ゆっくり読書

読んだ本の感想を中心に、日々、思ったことをつれづれに記します。

8月になると

2010-07-21 20:49:58 | Weblog
毎年、8月になると、先の大戦に関係する本を一冊読むことにしている。
今年は、まだ何を読むか決めていない。

今朝、通勤電車に乗りながら、ふと昔のことを思い出していた。

私は母方の祖父に会ったことがない。
母は、祖父のことがあまり好きではなかったから、
あまり祖父の話をしてくれることはなかった。

確か小学生のとき、母に祖父のことを訊ねると、こんな話をしてくれた。

祖父は、左翼の活動家だった。
だから戦争のころ、政治犯として刑務所に入っていたらしい。
戦後、出所してきた祖父は、母に、
「あんな戦争に協力するなんて、バカがすることだ。
自分は刑務所にいたから、他人を殺すこともなかったし、
殺されることもなかった。賢いだろ」というようなことを、言ったことがあるらしい。

母は、すごくそれを恥じていた。

母は終戦の1年前に生まれた。
母が幼かった頃、周囲には、戦争で傷ついた人がたくさんいた。
家族を失った人もたくさんいた。
そして母自身も、生まれてすぐに、大阪の空襲があった。
祖母は、赤ちゃんの母を抱きかかえて逃げ惑った。
そして、祖母はあとから、そんなときにそばにいてくれなかった祖父を、
戦争に行ったわけでもなく、単に思想的な理由から刑務所に入っていた祖父を、
頼りにならないと言っていたようだ。

そんな2人がうまくいくわけはない。
祖父と祖母も別れることになり、母は、すごく貧しいなかで育った。
あの時代は、誰もが貧しかったわけだけれど、
その貧しい理由について、母はずっと釈然としない想いをもっていたのではないかと思う。
それに、その後、養父に苛められたことに対するやり場のない怒りや、
祖父の再婚相手や腹違いの妹に苛められたことに対する気持ちも、
母のどうしようもない気持ちすべてが、祖父に向かってしまったのではないかと思う。

母から祖父の話を聞いたあと、
私は父に、「おじいちゃんはダメな男の人だったんでしょ」
というようなことを言った。

すると父は私をジッと見つめて、淡々とある映画の話をしてくれた。
「ゴジラ」の話だった。

後から知ったのだけど、この「ゴジラ」は、戦後、祖父が関わった映画だった。
おそらく最初の数本。
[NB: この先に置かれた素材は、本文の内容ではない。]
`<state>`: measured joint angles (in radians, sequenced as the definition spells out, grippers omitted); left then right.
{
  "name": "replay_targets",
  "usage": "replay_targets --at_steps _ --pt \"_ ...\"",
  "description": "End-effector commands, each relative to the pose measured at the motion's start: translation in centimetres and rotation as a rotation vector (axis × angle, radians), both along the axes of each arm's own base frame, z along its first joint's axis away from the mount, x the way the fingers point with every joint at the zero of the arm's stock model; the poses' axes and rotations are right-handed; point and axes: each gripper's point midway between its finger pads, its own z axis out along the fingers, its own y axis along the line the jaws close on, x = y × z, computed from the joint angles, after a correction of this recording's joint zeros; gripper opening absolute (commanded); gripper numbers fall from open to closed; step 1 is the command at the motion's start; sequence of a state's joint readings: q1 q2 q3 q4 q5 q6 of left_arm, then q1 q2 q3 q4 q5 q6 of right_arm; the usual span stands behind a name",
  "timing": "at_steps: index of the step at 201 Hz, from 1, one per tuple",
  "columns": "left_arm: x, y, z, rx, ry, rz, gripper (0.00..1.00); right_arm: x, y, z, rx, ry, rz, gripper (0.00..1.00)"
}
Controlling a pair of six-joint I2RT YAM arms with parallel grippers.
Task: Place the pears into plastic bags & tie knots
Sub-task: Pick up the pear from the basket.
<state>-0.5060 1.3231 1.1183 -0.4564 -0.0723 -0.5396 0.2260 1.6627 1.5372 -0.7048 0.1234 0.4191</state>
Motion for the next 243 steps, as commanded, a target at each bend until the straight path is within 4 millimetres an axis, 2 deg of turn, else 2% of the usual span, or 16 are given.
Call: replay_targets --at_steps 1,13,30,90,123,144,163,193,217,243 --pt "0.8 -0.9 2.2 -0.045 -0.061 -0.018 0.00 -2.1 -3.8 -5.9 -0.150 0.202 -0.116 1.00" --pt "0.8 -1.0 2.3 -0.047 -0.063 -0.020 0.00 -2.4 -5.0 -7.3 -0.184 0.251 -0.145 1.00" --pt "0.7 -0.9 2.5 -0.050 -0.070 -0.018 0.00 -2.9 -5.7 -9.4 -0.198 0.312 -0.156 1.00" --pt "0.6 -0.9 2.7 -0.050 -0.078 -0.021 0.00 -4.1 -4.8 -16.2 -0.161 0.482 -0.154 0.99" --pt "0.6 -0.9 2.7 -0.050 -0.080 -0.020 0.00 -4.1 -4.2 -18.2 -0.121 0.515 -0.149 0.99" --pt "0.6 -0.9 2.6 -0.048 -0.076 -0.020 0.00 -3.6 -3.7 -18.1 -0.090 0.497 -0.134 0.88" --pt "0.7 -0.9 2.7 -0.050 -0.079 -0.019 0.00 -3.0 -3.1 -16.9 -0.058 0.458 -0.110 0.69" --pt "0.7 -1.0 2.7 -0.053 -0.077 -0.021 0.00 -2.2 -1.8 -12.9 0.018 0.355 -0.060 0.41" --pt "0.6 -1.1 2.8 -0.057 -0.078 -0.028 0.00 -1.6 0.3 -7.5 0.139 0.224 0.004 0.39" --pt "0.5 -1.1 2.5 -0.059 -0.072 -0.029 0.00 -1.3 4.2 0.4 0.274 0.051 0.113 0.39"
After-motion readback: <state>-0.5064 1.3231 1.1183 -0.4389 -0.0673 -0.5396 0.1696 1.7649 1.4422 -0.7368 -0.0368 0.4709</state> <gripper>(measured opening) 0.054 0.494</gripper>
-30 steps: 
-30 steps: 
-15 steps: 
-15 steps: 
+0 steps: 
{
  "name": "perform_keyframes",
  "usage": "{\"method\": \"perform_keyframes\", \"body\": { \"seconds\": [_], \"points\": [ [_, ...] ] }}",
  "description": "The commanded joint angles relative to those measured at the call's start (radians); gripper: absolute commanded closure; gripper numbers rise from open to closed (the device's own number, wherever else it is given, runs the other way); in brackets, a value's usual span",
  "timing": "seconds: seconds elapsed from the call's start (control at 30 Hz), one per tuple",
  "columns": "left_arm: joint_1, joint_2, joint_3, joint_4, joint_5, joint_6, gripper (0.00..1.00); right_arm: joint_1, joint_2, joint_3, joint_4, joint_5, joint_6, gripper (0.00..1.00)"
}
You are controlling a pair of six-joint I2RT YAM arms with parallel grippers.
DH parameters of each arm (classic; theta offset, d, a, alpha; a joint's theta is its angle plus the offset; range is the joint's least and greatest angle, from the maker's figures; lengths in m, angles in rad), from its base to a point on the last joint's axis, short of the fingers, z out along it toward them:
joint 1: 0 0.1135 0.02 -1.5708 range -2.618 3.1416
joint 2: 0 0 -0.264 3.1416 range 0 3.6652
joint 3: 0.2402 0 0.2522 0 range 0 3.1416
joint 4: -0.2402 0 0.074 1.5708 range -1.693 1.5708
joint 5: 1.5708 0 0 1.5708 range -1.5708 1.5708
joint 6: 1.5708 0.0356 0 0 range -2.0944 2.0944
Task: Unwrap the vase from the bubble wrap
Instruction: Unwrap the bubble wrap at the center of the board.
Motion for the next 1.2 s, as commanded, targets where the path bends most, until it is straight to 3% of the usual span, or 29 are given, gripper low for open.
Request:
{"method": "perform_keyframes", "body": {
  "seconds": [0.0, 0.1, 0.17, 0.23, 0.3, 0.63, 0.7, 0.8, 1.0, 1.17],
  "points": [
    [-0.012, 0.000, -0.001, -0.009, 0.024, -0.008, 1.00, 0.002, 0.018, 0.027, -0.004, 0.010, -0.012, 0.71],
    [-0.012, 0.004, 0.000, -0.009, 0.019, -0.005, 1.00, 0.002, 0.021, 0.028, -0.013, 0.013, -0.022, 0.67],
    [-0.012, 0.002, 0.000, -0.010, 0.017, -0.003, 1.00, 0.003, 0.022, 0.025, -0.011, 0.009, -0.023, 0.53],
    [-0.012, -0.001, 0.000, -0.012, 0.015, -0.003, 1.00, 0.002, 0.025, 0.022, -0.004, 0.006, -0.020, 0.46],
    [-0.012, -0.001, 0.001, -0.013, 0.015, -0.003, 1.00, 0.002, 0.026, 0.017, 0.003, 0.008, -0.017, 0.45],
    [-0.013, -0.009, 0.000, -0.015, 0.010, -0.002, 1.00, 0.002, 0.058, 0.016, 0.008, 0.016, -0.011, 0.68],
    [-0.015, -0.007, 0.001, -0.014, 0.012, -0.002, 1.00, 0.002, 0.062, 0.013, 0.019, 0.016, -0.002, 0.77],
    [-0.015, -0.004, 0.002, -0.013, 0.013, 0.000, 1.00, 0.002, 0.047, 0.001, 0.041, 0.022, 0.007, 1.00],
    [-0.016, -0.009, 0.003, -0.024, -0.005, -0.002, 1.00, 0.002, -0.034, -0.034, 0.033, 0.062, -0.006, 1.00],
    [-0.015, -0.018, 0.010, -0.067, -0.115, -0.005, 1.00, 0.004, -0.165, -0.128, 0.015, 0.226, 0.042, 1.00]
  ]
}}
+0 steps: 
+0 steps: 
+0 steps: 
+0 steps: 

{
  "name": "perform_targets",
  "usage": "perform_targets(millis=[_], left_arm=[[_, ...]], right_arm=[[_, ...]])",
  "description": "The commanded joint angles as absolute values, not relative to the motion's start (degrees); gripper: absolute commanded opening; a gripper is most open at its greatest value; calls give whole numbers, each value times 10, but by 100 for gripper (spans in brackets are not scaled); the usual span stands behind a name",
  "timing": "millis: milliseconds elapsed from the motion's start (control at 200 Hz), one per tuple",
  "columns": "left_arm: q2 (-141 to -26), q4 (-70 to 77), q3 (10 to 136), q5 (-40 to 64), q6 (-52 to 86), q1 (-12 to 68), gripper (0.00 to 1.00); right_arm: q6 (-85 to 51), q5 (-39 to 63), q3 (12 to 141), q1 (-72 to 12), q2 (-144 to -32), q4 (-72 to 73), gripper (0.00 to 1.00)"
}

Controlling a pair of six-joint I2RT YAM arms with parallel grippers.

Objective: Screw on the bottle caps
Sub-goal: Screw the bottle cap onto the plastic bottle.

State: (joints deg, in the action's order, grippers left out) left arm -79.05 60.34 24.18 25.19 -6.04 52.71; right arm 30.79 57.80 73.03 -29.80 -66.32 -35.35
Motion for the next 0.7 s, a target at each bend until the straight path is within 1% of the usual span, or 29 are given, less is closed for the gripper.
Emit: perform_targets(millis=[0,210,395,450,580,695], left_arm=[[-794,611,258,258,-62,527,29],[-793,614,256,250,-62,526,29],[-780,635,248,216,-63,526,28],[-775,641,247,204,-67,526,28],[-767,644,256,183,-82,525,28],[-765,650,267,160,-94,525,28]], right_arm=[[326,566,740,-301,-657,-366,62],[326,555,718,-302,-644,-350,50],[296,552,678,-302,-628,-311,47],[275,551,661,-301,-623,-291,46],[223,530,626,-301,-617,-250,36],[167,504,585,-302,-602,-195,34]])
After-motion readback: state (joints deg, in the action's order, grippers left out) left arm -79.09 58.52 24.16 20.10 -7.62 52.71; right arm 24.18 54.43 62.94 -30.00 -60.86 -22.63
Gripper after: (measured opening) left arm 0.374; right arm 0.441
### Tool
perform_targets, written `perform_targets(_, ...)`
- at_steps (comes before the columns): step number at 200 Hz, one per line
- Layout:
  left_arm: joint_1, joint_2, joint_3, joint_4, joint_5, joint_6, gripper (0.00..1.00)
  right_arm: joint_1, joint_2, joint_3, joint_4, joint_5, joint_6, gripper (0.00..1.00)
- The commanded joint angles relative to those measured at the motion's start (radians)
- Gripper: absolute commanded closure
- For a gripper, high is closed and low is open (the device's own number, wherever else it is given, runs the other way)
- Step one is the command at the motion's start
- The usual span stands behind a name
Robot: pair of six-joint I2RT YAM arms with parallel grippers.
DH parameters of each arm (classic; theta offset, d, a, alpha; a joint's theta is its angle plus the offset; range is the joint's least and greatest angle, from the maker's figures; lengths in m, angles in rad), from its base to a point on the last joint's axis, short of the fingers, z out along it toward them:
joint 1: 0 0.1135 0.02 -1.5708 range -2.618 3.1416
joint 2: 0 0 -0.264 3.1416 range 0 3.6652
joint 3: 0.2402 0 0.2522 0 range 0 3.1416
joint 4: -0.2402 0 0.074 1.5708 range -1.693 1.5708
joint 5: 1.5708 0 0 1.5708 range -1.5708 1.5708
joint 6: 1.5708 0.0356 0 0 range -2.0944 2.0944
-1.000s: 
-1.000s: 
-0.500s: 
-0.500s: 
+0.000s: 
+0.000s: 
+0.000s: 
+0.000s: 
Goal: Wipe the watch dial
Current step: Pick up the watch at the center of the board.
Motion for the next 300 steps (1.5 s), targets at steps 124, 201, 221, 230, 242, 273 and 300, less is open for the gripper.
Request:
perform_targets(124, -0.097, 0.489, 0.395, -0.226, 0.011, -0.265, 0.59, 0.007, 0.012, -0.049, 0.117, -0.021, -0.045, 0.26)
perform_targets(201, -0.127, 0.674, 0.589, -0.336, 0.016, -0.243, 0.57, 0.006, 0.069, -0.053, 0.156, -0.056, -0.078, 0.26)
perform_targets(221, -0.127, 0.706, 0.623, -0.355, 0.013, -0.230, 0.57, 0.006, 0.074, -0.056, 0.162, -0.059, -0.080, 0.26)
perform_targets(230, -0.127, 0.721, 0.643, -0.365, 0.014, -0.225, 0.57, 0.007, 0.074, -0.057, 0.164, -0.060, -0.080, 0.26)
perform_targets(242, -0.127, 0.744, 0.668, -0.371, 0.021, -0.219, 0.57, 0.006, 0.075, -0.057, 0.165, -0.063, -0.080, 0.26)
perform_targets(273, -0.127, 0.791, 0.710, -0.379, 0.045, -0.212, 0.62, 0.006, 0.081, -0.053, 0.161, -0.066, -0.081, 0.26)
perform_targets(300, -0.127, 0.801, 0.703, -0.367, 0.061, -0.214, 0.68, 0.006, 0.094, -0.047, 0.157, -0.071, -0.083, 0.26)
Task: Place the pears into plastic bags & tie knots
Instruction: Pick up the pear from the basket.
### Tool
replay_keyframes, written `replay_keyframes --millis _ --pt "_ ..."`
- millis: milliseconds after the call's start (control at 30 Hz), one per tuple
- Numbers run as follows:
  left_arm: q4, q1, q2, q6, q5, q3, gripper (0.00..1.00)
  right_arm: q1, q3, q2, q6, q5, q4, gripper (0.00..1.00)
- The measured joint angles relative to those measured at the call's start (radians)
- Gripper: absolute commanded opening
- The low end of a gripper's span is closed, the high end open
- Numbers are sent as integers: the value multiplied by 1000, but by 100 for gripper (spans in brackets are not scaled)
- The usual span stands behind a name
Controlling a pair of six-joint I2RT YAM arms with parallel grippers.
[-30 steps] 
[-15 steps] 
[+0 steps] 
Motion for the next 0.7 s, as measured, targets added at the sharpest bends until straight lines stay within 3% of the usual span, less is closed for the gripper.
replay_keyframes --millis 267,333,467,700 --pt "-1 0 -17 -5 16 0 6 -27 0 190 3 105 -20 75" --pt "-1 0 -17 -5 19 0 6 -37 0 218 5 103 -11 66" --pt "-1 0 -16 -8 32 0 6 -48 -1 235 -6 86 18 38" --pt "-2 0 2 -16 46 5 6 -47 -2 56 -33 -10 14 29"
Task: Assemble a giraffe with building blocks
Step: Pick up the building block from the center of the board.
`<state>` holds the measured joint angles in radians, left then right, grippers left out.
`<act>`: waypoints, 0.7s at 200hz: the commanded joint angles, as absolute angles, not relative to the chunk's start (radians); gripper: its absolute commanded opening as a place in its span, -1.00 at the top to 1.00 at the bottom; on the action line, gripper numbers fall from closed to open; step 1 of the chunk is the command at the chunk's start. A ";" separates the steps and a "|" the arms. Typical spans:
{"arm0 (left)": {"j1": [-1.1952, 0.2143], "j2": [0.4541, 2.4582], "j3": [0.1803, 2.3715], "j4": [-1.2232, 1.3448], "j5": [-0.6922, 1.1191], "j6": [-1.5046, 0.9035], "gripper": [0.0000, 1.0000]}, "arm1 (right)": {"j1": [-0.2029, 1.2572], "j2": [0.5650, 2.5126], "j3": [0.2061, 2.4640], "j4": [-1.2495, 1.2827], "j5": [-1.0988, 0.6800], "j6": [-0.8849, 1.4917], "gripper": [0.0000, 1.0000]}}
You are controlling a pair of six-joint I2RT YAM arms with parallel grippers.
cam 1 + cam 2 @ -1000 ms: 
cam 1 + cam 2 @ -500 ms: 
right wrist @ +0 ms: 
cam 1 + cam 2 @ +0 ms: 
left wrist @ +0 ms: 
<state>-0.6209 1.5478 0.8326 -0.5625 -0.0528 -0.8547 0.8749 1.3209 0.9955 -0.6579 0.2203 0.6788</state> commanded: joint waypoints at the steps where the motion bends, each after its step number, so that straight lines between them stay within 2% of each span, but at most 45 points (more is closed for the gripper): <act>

白黒で特撮の時代だ。
もちろん父は、それを知っていた。
そもそも、父と母が知り合ったのは、
祖父も関わっていた映画制作会社でのことだったのだから、
父も、すごくよく祖父のことを知っていた。

でも祖父のことは言わずに、
映画が持つ力と、本当に何かを訴える力をもった映画というものは、
それに関わる個人の内面を、どれだけ掘り下げないとできあがってこないかを
父の実体験に則して、語ってくれたのだった。

私は数年前に、母の成年後見人になるために、祖父の戸籍を取り寄せた。
大阪、阿倍野にあった祖父の戸籍のコピーは、紙の周囲に焼けたあとがあった。
母については、戦争の混乱期のため、出生後すぐに届けが出せなかったと記されていた。

祖父、祖母、父、母、もう誰もいないけれど、なんだかすごく、
このことについて話がしたい。
今年は、白黒の「ゴジラ」でも見てみようかな。